Of course, it can be hard to be a long-term investor in a short-term world ... which brings us to the second secret ingredient for investing greatness.

Successful investors have the ability to remain calm and levelheaded when everyone around them is freaking out. That mind-set makes the difference between investors who consistently outperform the market and investors who get lucky for a while.

When a group of business-school students asked Warren Buffett why so few people have been able to replicate his investing success, his reply was simple: "The reason gets down to temperament."

After all, money, your IQ, or your lucky socks are no help when one of your investments is down 50%. But if you can keep your emotions in check and ignore the noise, you'll be able to hang on (even back up the truck and load up on more shares) rather than selling at the worst times.

If you look back at history and study how investing fortunes were made, you'll find that it wasn't by jumping in and out of stocks, but by buying great businesses and investing in them over the long haul.

How to hop off the emotional roller coaster

To cultivate a good temperament — one that focuses on the long term, not the short term, and ignores the crowd in favor of a well-thought-out strategy — channel your inner Buffett.
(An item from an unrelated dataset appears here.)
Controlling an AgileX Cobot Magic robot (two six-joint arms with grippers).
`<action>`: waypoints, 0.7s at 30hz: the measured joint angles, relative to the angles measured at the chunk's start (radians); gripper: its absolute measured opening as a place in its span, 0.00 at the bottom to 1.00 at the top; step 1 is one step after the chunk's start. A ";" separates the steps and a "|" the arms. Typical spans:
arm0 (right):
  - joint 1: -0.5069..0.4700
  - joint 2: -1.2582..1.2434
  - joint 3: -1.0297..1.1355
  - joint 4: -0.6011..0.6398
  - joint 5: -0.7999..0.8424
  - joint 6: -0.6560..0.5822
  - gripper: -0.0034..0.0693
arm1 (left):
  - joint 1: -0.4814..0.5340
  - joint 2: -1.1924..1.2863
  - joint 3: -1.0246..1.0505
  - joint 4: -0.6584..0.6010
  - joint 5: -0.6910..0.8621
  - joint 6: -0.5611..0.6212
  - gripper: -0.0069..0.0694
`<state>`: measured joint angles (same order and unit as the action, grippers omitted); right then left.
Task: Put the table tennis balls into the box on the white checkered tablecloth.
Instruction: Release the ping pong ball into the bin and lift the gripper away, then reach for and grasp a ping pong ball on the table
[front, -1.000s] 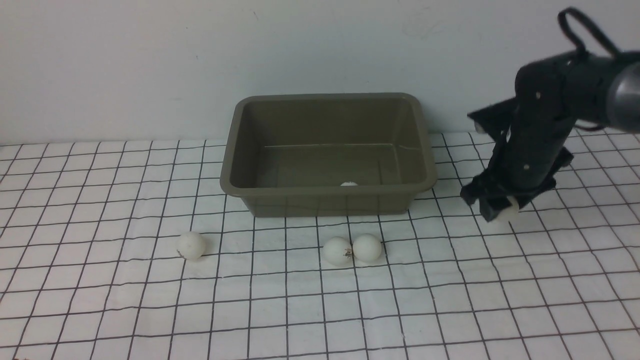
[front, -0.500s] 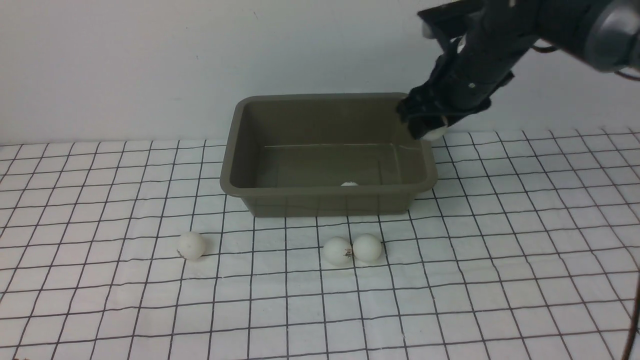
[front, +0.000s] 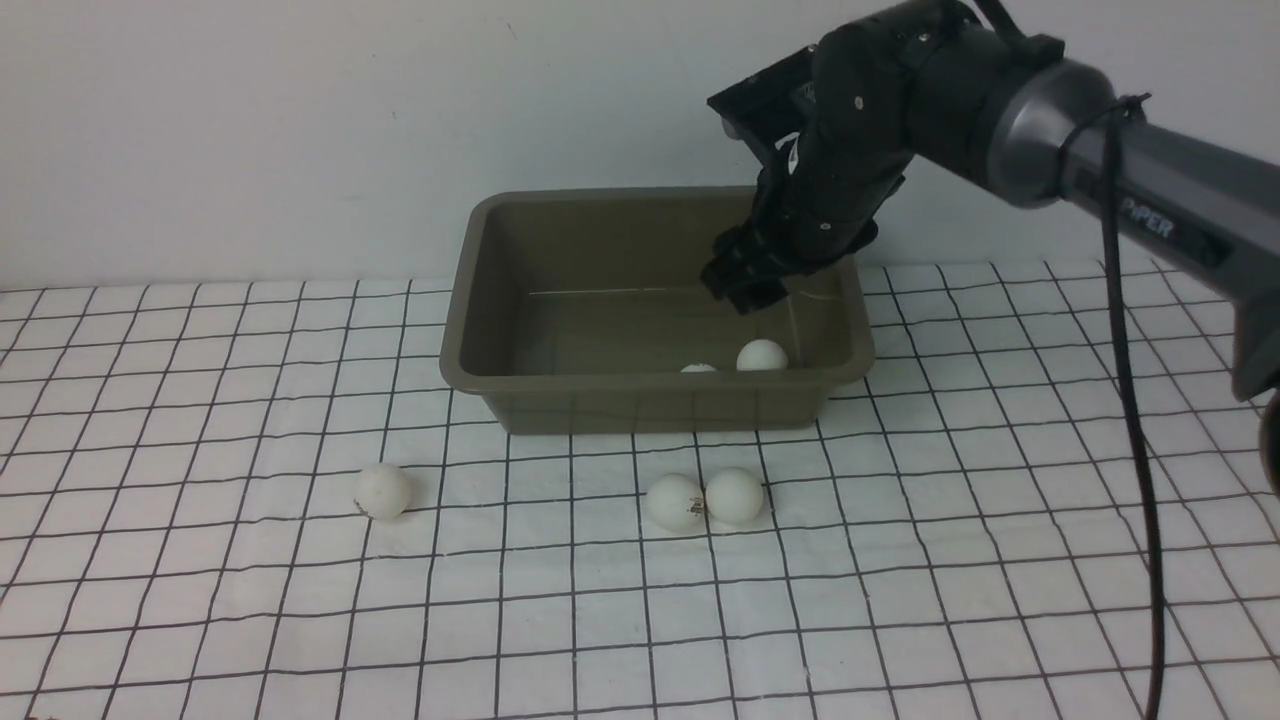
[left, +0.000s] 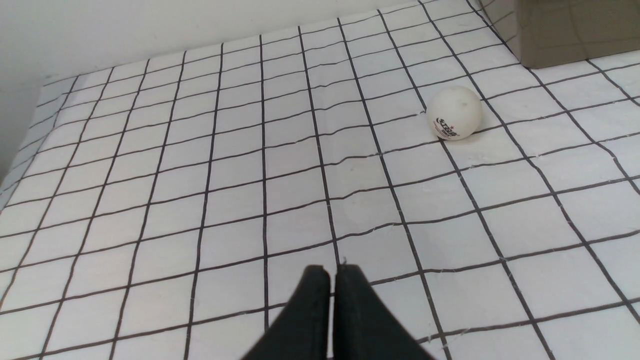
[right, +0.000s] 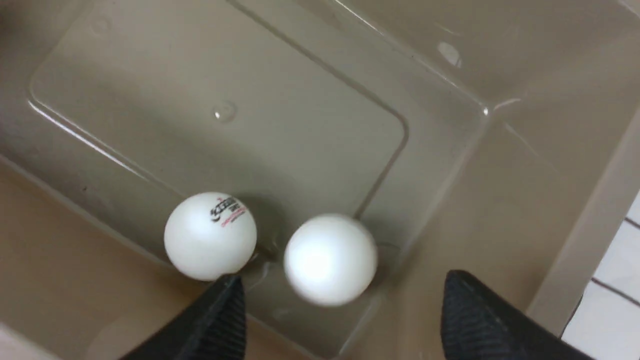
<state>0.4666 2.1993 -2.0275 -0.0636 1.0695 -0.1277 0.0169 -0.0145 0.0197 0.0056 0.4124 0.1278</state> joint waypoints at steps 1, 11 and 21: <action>0.000 0.000 -0.004 0.000 0.014 0.001 0.71 | 0.000 0.000 0.000 0.000 0.000 0.000 0.09; 0.000 -0.024 -0.143 0.091 0.171 0.005 0.73 | 0.000 0.000 0.000 0.000 0.000 0.000 0.09; 0.008 -0.223 0.018 0.267 0.183 0.001 0.73 | 0.000 0.000 0.000 0.000 0.000 0.000 0.09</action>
Build resistance to the emotional triggers that lead to bad investment decisions. Here are a few exercises you can do to keep your cool:

Memorize this affirmation: "I am an investor; I am not a speculator."

All together now: "I am an investor; I am not a speculator." As investors, we:

• Buy stock in solid businesses. We expect to be rewarded over time through share price appreciation, dividends, or share repurchases.

• Don't time the market. And we certainly don't speculate when we buy stocks. Speculation is what day traders do.

• Focus on the value of the businesses we invest in. We try not to fixate on the day-to-day movements in stock prices.

• Buy to hold. We buy stocks with the intention of holding them for the long haul.

Tune out the noise: Put down the newspaper, turn off CNBC, and opt out of those alerts on your phone. None of it is doing you any good.

Fixating on the market's minute-to-minute news won't help you make your next brilliant financial move. That chatter is mostly noise. And it's costing you a serious amount of sound sleep — and maybe even some actual money.

Spread out your risk with a solid asset-allocation plan. You should be building a portfolio (or working toward it!) that includes a bunch of investments that don't always move in the same direction — bonds and stocks, for example. You need to diversify.

Putting an assortment of eggs in various baskets isn't the only way to spread your risk. You can also avoid the risk of investing in a company at exactly the wrong time. Say you're interested in buying shares of Scruffy's Chicken Shack but you just don't know when to pull the trigger.

The answer? Take a bunch of shots!

Practically speaking, you do this through dollar-cost averaging (this means accumulating shares in a stock over time by investing a certain dollar amount regularly) through up and down periods.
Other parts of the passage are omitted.